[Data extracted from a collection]
= = = = = = =
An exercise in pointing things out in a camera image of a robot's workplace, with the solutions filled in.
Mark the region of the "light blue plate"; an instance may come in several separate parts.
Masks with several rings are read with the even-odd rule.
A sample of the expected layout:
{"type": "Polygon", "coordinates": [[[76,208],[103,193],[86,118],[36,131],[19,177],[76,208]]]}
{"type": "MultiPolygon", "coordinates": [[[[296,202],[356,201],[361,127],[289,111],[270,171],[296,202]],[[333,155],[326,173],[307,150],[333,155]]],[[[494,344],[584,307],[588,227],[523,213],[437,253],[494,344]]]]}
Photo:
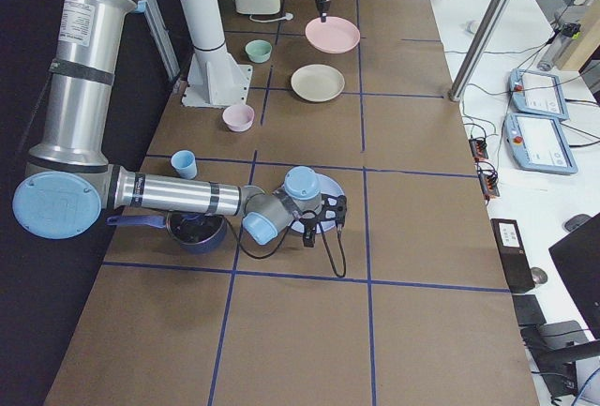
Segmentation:
{"type": "MultiPolygon", "coordinates": [[[[320,182],[322,194],[327,194],[327,195],[330,195],[333,197],[338,197],[340,195],[345,194],[341,185],[334,179],[330,178],[329,176],[327,176],[325,174],[321,174],[321,173],[318,173],[317,176],[318,176],[318,179],[320,182]]],[[[332,220],[324,221],[322,223],[322,228],[325,232],[329,232],[330,230],[332,230],[336,227],[335,214],[327,213],[326,216],[328,218],[332,218],[332,220]]],[[[304,232],[304,225],[301,222],[297,221],[292,225],[292,231],[295,233],[302,234],[304,232]]]]}

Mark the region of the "pink plate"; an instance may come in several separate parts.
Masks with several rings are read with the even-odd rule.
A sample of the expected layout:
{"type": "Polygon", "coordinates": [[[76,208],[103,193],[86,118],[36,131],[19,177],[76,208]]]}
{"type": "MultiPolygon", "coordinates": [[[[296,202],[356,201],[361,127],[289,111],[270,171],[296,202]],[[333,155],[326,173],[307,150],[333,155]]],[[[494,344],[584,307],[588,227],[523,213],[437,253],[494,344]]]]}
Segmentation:
{"type": "Polygon", "coordinates": [[[339,54],[354,49],[361,38],[360,31],[350,21],[328,16],[325,22],[319,18],[310,21],[305,28],[308,42],[323,53],[339,54]]]}

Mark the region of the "cream white plate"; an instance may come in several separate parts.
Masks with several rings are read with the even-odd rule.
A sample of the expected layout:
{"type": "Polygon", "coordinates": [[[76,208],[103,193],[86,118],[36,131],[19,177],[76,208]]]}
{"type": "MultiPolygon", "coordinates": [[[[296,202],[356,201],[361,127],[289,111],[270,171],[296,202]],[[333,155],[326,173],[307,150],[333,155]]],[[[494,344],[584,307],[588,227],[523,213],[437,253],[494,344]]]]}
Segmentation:
{"type": "Polygon", "coordinates": [[[345,87],[345,78],[336,68],[312,64],[293,73],[291,86],[293,92],[304,100],[325,102],[341,94],[345,87]]]}

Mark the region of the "green bowl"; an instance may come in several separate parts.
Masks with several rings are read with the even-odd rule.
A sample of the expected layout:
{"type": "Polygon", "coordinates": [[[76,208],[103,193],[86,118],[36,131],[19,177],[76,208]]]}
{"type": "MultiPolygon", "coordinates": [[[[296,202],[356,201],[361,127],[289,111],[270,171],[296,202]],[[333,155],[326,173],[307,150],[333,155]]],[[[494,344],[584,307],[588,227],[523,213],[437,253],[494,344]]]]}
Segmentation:
{"type": "Polygon", "coordinates": [[[257,64],[267,62],[271,57],[272,50],[272,44],[263,39],[251,40],[245,46],[247,58],[257,64]]]}

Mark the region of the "brown paper table cover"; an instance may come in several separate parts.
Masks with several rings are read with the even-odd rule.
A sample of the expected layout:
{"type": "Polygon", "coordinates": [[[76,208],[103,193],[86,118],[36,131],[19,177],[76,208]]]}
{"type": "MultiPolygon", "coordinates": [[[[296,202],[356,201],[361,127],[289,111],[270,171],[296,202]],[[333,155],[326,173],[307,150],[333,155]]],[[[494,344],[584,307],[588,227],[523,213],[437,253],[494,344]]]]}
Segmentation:
{"type": "Polygon", "coordinates": [[[333,0],[360,45],[314,50],[313,0],[284,0],[291,23],[252,24],[220,0],[237,59],[255,68],[254,125],[172,97],[142,169],[168,174],[193,151],[203,180],[277,188],[308,165],[348,198],[337,278],[324,243],[247,252],[227,238],[192,256],[162,231],[120,228],[46,399],[50,405],[534,405],[511,294],[474,173],[429,0],[333,0]],[[291,77],[323,64],[345,78],[329,101],[291,77]]]}

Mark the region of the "pink bowl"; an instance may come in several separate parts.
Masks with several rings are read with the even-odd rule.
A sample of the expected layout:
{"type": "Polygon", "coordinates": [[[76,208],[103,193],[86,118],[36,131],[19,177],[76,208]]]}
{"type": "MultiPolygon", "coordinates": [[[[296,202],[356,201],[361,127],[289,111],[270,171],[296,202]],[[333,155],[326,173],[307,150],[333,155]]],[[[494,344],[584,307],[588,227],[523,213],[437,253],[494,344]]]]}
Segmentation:
{"type": "Polygon", "coordinates": [[[234,104],[222,113],[226,127],[233,132],[244,132],[251,128],[255,118],[254,109],[247,104],[234,104]]]}

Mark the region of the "dark blue saucepan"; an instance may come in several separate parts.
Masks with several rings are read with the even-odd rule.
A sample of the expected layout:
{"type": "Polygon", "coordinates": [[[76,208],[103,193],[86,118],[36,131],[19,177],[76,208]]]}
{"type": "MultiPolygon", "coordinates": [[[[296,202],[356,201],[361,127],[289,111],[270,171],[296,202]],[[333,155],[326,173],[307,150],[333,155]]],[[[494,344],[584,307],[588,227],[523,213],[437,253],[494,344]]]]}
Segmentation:
{"type": "Polygon", "coordinates": [[[109,226],[146,226],[164,229],[180,248],[191,254],[206,254],[217,249],[227,234],[223,216],[202,213],[168,212],[166,215],[111,216],[109,226]]]}

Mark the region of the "light blue cup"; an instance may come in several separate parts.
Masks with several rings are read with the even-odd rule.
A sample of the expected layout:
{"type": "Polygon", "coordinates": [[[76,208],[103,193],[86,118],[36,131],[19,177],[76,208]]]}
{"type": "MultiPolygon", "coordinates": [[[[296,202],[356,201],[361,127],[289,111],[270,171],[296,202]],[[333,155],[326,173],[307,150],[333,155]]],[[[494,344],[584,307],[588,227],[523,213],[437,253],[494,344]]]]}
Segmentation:
{"type": "Polygon", "coordinates": [[[197,176],[197,162],[190,150],[179,150],[171,156],[171,165],[177,174],[187,180],[197,176]]]}

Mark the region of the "orange connector board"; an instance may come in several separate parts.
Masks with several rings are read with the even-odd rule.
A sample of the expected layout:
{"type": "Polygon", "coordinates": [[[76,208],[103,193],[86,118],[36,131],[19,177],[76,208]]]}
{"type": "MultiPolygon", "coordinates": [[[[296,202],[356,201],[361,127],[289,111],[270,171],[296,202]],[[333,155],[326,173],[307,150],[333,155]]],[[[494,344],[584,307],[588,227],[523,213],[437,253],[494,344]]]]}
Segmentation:
{"type": "Polygon", "coordinates": [[[484,137],[470,138],[469,146],[484,199],[489,202],[499,198],[498,171],[488,159],[486,139],[484,137]]]}

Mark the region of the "black box with label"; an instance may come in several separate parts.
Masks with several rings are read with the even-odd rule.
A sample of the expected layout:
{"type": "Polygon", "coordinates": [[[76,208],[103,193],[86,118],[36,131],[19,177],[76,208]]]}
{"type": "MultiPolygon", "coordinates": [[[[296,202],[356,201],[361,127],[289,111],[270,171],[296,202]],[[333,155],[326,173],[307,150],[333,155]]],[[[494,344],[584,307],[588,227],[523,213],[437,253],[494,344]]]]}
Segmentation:
{"type": "Polygon", "coordinates": [[[492,218],[490,223],[510,291],[526,293],[532,290],[535,284],[518,223],[507,218],[492,218]]]}

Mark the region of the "lower teach pendant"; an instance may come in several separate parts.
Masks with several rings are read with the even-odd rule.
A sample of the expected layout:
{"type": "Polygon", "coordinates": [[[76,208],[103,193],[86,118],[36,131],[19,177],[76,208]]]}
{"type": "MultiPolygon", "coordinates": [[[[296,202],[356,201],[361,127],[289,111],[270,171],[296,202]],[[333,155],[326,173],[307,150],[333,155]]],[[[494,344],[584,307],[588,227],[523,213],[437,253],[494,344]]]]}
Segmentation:
{"type": "Polygon", "coordinates": [[[560,175],[578,172],[556,117],[509,113],[503,127],[508,148],[520,169],[560,175]]]}

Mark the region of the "teach pendant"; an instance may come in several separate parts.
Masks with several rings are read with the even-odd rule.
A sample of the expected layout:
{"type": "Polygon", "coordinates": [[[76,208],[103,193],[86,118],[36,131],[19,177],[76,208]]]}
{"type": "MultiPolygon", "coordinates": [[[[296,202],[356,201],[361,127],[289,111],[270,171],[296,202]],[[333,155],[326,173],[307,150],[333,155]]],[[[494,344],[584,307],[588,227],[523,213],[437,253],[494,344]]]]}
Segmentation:
{"type": "Polygon", "coordinates": [[[509,113],[503,127],[508,148],[520,169],[560,175],[578,172],[556,117],[509,113]]]}
{"type": "Polygon", "coordinates": [[[550,73],[515,68],[508,79],[511,102],[521,113],[569,118],[560,79],[550,73]]]}

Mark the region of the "upper teach pendant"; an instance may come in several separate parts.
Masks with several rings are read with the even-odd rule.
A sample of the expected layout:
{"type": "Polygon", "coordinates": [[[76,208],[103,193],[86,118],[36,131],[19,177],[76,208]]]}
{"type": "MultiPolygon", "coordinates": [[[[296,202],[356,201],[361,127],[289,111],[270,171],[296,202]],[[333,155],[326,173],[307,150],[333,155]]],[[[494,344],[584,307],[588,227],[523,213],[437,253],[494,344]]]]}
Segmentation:
{"type": "Polygon", "coordinates": [[[550,73],[515,68],[508,79],[511,102],[521,113],[569,118],[560,79],[550,73]]]}

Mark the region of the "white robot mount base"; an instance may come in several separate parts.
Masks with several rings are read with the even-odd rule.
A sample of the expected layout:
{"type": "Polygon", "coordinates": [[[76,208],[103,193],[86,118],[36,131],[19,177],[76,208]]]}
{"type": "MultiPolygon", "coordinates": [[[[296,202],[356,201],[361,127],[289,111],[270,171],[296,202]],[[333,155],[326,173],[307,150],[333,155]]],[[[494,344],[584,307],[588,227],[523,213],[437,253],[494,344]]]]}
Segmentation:
{"type": "Polygon", "coordinates": [[[218,0],[180,0],[194,49],[182,103],[225,108],[244,103],[253,68],[229,53],[218,0]]]}

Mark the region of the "aluminium frame post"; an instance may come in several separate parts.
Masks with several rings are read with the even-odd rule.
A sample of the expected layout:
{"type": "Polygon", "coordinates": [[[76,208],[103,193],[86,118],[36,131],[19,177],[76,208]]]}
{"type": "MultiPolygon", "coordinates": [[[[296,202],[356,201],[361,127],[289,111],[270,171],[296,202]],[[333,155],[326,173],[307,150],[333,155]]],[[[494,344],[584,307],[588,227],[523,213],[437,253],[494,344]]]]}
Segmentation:
{"type": "Polygon", "coordinates": [[[470,82],[509,1],[510,0],[490,0],[484,17],[474,34],[472,43],[448,92],[450,100],[455,102],[460,102],[462,100],[467,84],[470,82]]]}
= = = = = = =
WHAT THE TASK REQUIRES:
State the number of lines above that contain "bowl". Write nothing besides it.

TASK OUTPUT:
2